Pada tahun 2008, Drajat,dkk juga melakukan penelitian di Kabupaten Timor
Tenggah Selatan Provinsi Nusa Tenggara Timur dan dapat diketahui bahwa
berdasarkan Flower Model of Nutrition dapat dianalisa determinan yang
mempengaruhi status gizi anak terdapat sepuluh variabel yaitu kesehatan anak, praktek
pengasuhan anak, lingkungan fisik rumah yang tidak memadai, rendahnya pengetahuan
gizi dan praktek gizi, status pekerjaan ibu, rendahnya pendapatan keluarga,
pengeluaran untuk pangan, praktek pemberian ASI, kurangnya konsumsi kalori serta
besar keluarga.
Pertumbuhan anak dapat dipengaruhi oleh keadaan gizi anak ketika masa dalam
kandungan.
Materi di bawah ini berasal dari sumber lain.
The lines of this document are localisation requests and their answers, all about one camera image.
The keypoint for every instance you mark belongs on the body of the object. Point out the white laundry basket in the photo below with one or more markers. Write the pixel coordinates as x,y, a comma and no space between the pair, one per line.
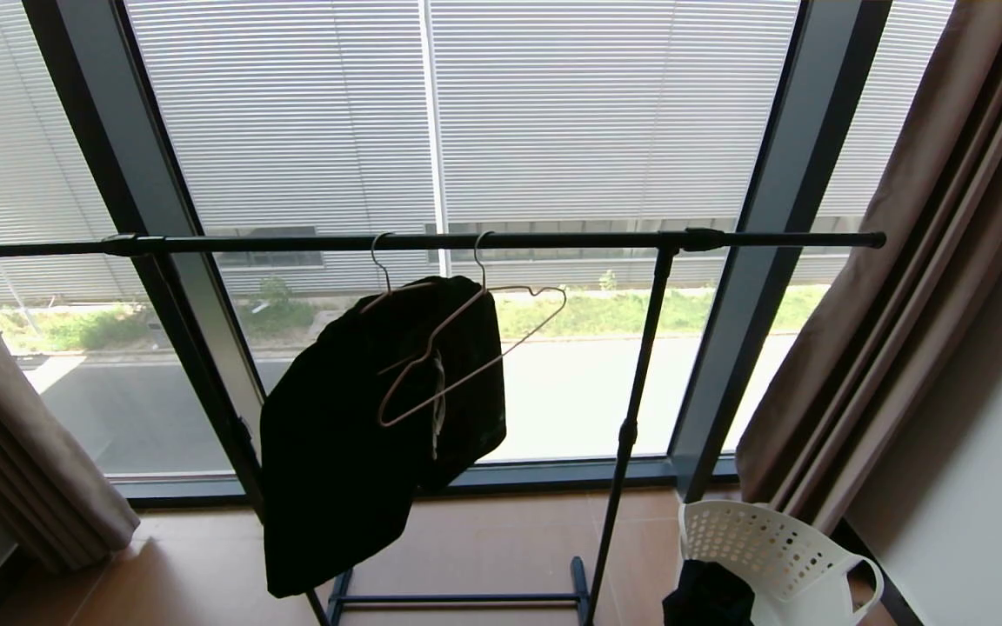
771,548

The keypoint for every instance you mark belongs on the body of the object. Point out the pink clothes hanger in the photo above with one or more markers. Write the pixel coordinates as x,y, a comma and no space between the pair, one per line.
510,348
382,269

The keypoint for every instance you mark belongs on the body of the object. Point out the black clothes rack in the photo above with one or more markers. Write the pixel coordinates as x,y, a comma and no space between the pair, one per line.
597,241

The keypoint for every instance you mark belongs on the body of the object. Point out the brown curtain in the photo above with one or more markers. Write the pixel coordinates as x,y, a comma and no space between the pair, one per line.
901,261
14,452

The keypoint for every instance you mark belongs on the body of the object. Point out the heap of clothes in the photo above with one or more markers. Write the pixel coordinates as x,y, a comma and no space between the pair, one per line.
710,600

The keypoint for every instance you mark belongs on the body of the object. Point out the black shorts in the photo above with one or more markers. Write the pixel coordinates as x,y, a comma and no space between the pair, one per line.
336,469

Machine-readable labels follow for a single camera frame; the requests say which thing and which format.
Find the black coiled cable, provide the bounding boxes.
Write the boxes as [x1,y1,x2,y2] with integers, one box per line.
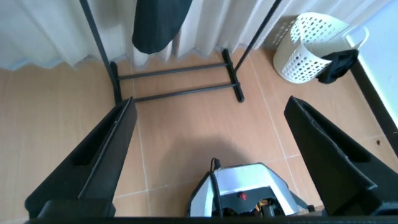
[210,157,224,218]

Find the white laundry basket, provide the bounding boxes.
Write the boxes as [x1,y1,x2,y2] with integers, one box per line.
[272,12,370,85]

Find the black shorts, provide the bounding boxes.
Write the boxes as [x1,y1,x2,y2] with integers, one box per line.
[131,0,193,55]

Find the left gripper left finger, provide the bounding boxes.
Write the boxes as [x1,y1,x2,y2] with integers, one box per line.
[24,96,138,218]

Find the black heap of clothes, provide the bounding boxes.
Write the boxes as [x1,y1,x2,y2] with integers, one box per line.
[316,49,359,85]

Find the black clothes rack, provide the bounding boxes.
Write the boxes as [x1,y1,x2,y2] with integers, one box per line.
[79,0,283,105]

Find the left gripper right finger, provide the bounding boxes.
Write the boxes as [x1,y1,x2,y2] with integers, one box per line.
[284,95,398,217]

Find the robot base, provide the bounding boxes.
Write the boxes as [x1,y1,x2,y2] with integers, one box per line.
[185,162,324,218]

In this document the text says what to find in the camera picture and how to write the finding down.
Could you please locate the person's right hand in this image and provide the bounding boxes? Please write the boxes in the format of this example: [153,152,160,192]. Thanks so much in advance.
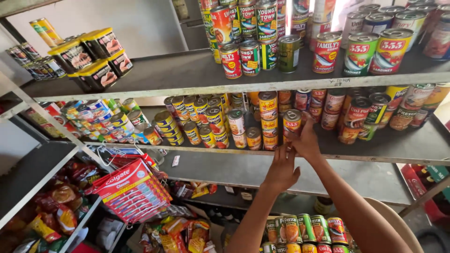
[289,118,323,163]

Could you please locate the person's left hand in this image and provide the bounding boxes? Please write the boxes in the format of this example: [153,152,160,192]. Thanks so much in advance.
[262,142,301,194]

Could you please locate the orange yellow label tin can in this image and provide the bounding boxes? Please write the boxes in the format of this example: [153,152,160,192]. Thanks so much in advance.
[283,109,302,145]

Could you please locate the stack of orange label cans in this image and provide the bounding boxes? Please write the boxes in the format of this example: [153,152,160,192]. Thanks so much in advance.
[258,91,279,151]

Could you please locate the small orange tin can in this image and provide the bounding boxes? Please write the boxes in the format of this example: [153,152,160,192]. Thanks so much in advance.
[246,127,263,151]

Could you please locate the white label tin can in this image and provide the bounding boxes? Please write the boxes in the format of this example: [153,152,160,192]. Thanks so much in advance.
[232,132,248,149]
[227,109,246,135]

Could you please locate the glass jar with label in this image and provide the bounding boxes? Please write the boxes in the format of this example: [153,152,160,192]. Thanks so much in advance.
[314,196,333,216]

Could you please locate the group of assorted food cans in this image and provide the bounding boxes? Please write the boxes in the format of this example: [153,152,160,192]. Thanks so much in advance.
[278,82,450,145]

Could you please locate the olive green tin can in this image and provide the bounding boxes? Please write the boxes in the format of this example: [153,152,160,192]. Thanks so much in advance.
[277,34,301,74]

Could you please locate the green label sardine can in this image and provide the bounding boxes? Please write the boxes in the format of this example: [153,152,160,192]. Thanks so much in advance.
[259,38,280,71]

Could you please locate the red fish label can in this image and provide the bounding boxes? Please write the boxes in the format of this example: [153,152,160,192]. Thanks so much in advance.
[312,31,343,74]

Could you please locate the tray of green red cans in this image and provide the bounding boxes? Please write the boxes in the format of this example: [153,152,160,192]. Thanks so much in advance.
[261,213,356,253]

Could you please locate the red green label can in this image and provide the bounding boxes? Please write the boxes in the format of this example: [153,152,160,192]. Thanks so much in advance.
[239,40,261,77]

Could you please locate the red label sardine can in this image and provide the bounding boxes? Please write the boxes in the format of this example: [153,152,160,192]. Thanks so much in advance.
[220,43,243,80]

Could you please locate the green tomato label can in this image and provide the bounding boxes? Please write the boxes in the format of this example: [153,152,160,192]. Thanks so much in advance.
[343,32,380,77]

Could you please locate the group of yellow label cans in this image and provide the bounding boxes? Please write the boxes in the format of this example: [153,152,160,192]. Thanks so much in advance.
[154,93,231,149]

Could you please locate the row of small sachet packets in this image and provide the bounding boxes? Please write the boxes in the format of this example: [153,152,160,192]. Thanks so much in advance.
[169,180,219,200]

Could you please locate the beige plastic chair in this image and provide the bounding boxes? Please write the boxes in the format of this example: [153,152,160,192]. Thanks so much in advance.
[364,197,425,253]

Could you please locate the red bottle crate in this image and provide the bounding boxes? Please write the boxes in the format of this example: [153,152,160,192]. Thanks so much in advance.
[400,163,450,223]

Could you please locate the stack of mixed sardine cans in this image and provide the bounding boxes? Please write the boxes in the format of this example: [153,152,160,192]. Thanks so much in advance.
[199,0,339,64]

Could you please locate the grey metal shelf rack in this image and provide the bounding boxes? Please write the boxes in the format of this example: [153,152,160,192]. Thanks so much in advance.
[0,46,450,253]

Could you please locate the green carton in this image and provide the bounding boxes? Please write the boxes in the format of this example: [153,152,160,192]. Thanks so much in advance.
[426,165,450,201]

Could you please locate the pile of yellow snack bags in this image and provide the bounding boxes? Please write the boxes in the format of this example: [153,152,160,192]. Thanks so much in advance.
[140,214,219,253]

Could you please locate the group of silver top cans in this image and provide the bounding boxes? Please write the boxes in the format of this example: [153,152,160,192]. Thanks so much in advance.
[343,0,450,61]

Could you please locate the red toothbrush card pack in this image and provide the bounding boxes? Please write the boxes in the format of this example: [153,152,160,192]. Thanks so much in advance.
[92,158,173,224]

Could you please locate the black tin with yellow lid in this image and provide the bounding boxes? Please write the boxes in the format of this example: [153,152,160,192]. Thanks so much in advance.
[107,49,134,77]
[80,27,123,59]
[78,59,120,93]
[48,39,93,74]
[67,72,85,93]

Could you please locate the heap of blue white cans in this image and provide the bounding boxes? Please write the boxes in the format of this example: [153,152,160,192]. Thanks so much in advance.
[60,98,163,146]

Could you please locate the white plastic packets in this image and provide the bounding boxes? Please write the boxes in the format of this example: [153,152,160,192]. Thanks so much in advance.
[94,217,125,251]

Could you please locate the stack of red flat packets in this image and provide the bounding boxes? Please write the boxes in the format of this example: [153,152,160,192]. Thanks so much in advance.
[20,101,82,140]

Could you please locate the heap of snack packets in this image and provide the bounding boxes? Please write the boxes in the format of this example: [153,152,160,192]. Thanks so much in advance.
[0,160,103,253]

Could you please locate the row of small dark cans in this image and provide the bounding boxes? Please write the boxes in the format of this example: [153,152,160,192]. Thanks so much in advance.
[5,42,67,81]

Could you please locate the tall yellow can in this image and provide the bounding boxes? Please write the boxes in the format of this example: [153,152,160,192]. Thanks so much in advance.
[29,18,64,48]

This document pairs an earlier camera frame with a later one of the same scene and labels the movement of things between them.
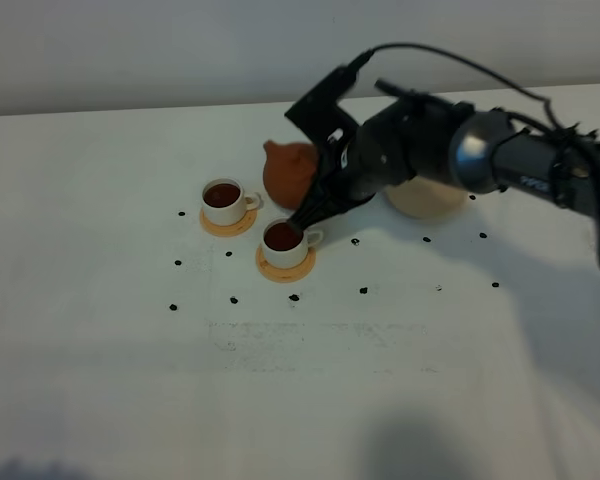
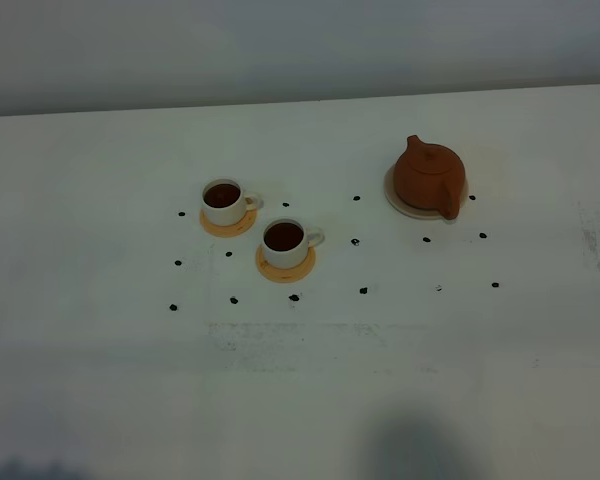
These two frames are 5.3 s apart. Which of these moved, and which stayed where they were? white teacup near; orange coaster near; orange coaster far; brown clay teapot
Moved: brown clay teapot
Stayed: orange coaster near; orange coaster far; white teacup near
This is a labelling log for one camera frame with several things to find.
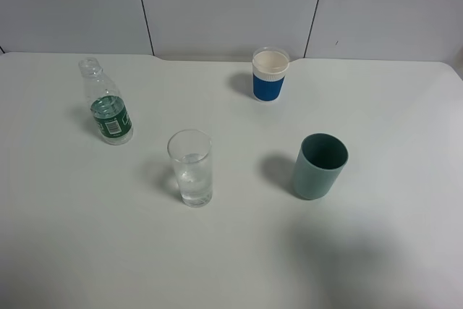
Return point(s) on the tall clear drinking glass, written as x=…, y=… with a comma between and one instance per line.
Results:
x=190, y=152

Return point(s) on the blue and white cup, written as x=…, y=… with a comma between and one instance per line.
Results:
x=269, y=67

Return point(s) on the clear plastic water bottle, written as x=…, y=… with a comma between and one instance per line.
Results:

Hal ini sesuai dengan studi yang telah dilakukan oleh Lubis (2003) yang
menunjukkan bahwa masa kehamilan merupakan periode yang sangat menentukan
kualitas sumber daya manusia di masa depan, karena tumbuh kembang anak sangat
ditentukan oleh kondisinya saat masa janin dalam kandungan. Akan tetapi perlu diingat
bahwa keadaan kesehatan dan status gizi ibu hamil ditentukan juga jauh sebelum masa
kehamilan.
Penelitian Haryadi (2005) menunjukkan bahwa dampak kekurangan gizi
terlihat juga pada rendahnya partisipasi sekolah, rendahnya pendidikan, serta
anak yang stunting, pada usia 8-10 tahun lebih terkekang/tertekan (lebih pendiam, tidak
banyak melakukan eye-contact) dibandingkan dengan anak tidak stunting jika
ditempatkan dalam situasi penuh tekanan. Anak dengan kekurangan protein dan energi
kronis (stunting) menampilkan performan yang buruk pada tes perhatian dan memori
belajar, tetapi masih baik dalam koordinasi dan kecepatan gerak. Penelitian Zahraini
(2011) membuktikan bahwa kemampuan membaca anak yang pendek (stunting) lebih
rendah dibandingkan anak normal. Pada saat mereka dewasa produktivitas anak yang
pendek lebih rendah dibandingkan dengan anak yang normal. Kekurangan gizi pada
anak usia sekolah ini, akan memengaruhi daya tangkap anak di usia sekolah dan akan
berkontribusi pada prestasi belajar.
Faktor risiko yang menyebabkan terjadinya stunting sangat banyak sehingga
menunjukkan bahwa stunting merupakan masalah gizi yang kompleks. Apabila
masalah ini tidak diatasi maka pada masa yang akan datang akan dapat terjadi
kehilangan generasi yang dapat mengganggu kelangsungan pembangunan Kabupaten
Tapanuli Utara dimasa yang akan datang.
1.2 Permasalahan
Prevalensi stunting pada anak sekolah di Kabupaten Tapanuli Utara tinggi
(61,2%). Faktor risiko yang menyebabkan terjadinya stunting sangat kompleks
sehingga perlu dilakukan analisis faktor risiko kejadian stunting di Kabupaten Tapanuli
Utara.
Untuk menganalisis yang menyebabkan terjadinya stunting pada anak murid
sekolah dasar di Kabupaten Tapanuli Utara.
1.4 Hipotesis
Karakteristik keluarga (besar keluarga,pendidikan orang tua dan faktor
ekonomi), berat badan lahir, riwayat penyakit infeksi, riwayat pemberian ASI dan pola
asuh anak merupakan faktor risiko terjadinya stunting.
1.5 Manfaat Penelitian
Bagi Pemerintah Kabupaten Tapanuli Utara dapat menyusun perencanaan
strategis dalam penanggulangan masalah stunting berdasarkan faktor yang dominan
yang menyebabkan tingginya prevalensi stunting dan dapat membuat kebijakan yang
mendukung perencanaan dalam bidang kesehatan khususnya dalam penanggulangan
masalah stunting di Kabupaten Tapanuli Utara.